Context: While studying Equivalent Circuit Modelling of Li-Ion cells, I came across a rough approach to approximate the model parameters. My source is this (Refer Book Page 39 in sample) The model is as follows:
The discussion under consideration is that a Li-Ion cell is supplied with a discharge pulse and voltage response is recorded as follows:
The intent is to relate the parameters to different parts of this voltage response. I understand well that at t=20min, the sudden rise in voltage shall be due to \$R_{0}\$ alone but I am not able to understand the \$\Delta v_{\infty}=(R_{0}+R_{1})\Delta i\$. There is an equation (2.8) in discrete form, again from the source, which goes as: \$v[k]=OCV(z[k])-R_{1}i_{R_{1}}[k]-R_{0}i[k]\$ which calculates cell voltage at a given time stamp. The source says:
The overall steady-state voltage change can be found from Eq. (2.8) to be \$\Delta v_{\infty}=(R_{0}+R_{1})\Delta i\$, again with signs computed so that \$R_{0}\$ and \$R_{1}\$ are both positive, knowing that the capacitor voltage will converge to zero in steady state.
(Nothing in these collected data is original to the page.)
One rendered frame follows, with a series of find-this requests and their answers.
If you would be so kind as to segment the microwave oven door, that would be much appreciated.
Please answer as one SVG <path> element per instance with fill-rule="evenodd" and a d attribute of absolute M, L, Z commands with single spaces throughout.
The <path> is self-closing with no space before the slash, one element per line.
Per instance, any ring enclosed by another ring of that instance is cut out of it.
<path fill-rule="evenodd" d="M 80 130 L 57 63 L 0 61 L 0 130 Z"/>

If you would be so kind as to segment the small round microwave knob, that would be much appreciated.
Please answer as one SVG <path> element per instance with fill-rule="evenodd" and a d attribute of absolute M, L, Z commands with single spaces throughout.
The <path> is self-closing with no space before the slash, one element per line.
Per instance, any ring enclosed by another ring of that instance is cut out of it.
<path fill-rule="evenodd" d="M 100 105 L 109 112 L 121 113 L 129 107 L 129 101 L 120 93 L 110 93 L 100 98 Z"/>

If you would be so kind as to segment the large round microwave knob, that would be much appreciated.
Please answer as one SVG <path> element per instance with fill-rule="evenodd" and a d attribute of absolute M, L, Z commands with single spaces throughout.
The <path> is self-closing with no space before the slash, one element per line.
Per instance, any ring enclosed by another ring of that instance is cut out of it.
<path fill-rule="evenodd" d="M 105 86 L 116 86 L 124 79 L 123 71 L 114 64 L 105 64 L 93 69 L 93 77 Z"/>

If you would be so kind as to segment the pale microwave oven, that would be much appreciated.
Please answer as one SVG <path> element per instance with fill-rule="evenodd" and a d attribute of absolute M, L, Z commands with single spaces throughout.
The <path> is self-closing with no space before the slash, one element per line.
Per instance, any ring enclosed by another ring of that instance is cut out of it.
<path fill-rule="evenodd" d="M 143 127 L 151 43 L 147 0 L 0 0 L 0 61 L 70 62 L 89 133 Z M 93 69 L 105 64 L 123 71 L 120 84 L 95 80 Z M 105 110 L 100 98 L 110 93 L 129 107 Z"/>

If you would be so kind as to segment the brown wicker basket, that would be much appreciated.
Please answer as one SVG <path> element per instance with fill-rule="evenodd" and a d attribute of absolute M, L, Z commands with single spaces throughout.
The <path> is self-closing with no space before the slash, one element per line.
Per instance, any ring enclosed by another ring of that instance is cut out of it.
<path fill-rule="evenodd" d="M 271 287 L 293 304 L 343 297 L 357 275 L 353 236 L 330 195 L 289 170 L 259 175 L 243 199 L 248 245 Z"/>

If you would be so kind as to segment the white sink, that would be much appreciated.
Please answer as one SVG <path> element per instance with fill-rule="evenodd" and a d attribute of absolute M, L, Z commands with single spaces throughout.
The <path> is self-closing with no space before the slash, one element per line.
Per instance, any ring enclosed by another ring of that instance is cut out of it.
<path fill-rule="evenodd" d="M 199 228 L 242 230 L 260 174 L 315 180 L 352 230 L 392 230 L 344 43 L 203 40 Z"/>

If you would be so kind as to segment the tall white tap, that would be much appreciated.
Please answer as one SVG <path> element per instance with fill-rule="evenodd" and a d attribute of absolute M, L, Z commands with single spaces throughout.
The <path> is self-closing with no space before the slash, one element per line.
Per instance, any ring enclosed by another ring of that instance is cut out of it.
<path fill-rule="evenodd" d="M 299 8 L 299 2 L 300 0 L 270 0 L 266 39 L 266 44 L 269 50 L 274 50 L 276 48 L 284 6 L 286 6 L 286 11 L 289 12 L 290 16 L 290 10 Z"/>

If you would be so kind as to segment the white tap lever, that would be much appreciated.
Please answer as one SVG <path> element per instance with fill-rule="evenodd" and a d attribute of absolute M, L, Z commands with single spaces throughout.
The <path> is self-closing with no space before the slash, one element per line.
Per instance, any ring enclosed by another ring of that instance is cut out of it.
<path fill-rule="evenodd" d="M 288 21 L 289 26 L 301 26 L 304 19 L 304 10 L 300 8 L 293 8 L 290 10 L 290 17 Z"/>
I think this equation works under the assumption that at t=20min, the capacitor was fully charged and hence acted as an open circuit basically. But the source doesn't mention it and ideally also, during pulse response an experimentalist won't wait for the time around for the capacitor to get charged. My clear question is that while the discharge current was present and while the voltage through capacitor was gradually increasing against OCV but did not enter a steady state, does the \$\Delta v_{\infty}\$ equation still hold? I tried, but I could not analytically derive it as well. I hope I have put this across well.